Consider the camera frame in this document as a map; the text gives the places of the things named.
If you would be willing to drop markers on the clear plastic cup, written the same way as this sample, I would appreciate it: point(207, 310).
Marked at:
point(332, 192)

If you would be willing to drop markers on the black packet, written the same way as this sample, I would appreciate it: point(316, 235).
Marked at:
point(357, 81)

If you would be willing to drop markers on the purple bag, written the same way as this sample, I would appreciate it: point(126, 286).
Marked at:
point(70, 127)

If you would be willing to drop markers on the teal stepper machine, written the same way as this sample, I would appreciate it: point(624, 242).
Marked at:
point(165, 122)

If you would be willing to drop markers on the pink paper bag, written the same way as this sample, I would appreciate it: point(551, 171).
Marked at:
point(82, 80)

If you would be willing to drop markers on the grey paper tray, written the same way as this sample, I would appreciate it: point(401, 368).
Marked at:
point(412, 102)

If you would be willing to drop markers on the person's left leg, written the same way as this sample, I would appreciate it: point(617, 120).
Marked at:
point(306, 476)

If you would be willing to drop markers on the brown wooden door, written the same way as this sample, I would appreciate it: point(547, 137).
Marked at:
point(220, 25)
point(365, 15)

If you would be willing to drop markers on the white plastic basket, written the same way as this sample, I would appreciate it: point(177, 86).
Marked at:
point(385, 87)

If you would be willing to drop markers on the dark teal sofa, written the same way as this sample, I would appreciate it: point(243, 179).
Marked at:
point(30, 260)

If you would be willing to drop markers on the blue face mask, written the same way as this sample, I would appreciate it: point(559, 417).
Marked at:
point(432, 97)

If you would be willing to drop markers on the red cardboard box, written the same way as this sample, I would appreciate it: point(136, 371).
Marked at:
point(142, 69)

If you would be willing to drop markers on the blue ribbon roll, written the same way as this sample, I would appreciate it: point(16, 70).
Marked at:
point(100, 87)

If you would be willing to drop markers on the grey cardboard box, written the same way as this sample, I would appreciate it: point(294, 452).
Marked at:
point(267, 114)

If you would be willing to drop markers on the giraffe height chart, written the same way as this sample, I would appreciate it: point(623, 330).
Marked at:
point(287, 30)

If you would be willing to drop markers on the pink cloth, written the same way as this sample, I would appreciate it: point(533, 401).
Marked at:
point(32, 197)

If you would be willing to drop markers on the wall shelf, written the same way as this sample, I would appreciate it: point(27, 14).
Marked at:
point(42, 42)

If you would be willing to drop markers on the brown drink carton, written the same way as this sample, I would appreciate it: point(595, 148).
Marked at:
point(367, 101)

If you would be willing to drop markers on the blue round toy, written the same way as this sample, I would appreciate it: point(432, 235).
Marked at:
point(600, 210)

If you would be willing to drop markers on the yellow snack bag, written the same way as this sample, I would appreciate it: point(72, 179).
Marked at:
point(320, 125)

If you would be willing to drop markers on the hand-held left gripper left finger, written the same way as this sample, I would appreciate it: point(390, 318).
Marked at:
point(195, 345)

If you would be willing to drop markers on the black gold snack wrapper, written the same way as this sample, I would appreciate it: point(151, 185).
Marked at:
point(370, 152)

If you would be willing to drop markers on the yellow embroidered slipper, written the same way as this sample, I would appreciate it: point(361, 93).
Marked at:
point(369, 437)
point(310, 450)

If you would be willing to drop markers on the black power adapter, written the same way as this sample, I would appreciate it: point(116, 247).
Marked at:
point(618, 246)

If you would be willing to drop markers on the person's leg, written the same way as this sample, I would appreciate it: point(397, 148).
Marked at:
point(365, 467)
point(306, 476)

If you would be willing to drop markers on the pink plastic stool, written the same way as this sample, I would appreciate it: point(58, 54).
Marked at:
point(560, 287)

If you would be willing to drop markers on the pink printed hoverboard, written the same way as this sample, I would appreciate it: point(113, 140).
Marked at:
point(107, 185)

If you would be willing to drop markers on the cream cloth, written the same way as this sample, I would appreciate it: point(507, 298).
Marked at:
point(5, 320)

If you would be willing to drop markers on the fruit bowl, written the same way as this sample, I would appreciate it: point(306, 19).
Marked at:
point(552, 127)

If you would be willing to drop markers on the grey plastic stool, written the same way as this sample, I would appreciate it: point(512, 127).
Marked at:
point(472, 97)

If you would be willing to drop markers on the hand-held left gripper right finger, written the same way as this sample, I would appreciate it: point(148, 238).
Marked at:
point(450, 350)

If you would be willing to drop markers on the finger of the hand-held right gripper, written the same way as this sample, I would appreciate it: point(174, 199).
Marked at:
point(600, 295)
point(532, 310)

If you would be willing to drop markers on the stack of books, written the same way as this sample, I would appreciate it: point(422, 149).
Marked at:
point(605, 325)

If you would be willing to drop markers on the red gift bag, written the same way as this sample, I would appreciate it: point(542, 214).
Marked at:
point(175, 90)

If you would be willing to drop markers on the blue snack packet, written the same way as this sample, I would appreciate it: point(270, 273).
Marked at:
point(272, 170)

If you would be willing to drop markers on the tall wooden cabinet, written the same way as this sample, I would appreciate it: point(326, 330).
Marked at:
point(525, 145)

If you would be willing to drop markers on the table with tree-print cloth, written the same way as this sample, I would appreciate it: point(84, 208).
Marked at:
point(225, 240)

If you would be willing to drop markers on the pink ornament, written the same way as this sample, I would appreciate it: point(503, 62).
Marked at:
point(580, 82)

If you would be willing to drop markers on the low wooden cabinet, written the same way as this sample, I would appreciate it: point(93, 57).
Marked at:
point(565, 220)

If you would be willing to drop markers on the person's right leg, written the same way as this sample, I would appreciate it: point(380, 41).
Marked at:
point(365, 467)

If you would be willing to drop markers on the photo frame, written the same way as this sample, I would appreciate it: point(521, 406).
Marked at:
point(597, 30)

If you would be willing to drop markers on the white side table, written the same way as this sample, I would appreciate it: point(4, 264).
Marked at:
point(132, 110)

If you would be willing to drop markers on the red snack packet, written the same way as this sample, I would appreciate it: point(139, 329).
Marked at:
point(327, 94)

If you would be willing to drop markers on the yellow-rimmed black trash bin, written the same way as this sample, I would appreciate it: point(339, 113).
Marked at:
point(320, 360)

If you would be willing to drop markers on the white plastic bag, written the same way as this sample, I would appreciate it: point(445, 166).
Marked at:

* _Assignment_
Where the string "held" occurs in a line of the listing, copy the line.

* _Answer to the problem_
If you would be willing to drop markers on the hand-held left gripper left finger, written the same way as this sample, I would appreciate it: point(390, 318).
If you would be willing to drop markers on the hand-held left gripper right finger, written the same way as this sample, I would appreciate it: point(148, 238).
If you would be willing to drop markers on the finger of the hand-held right gripper, written the same way as this sample, I would appreciate it: point(174, 199).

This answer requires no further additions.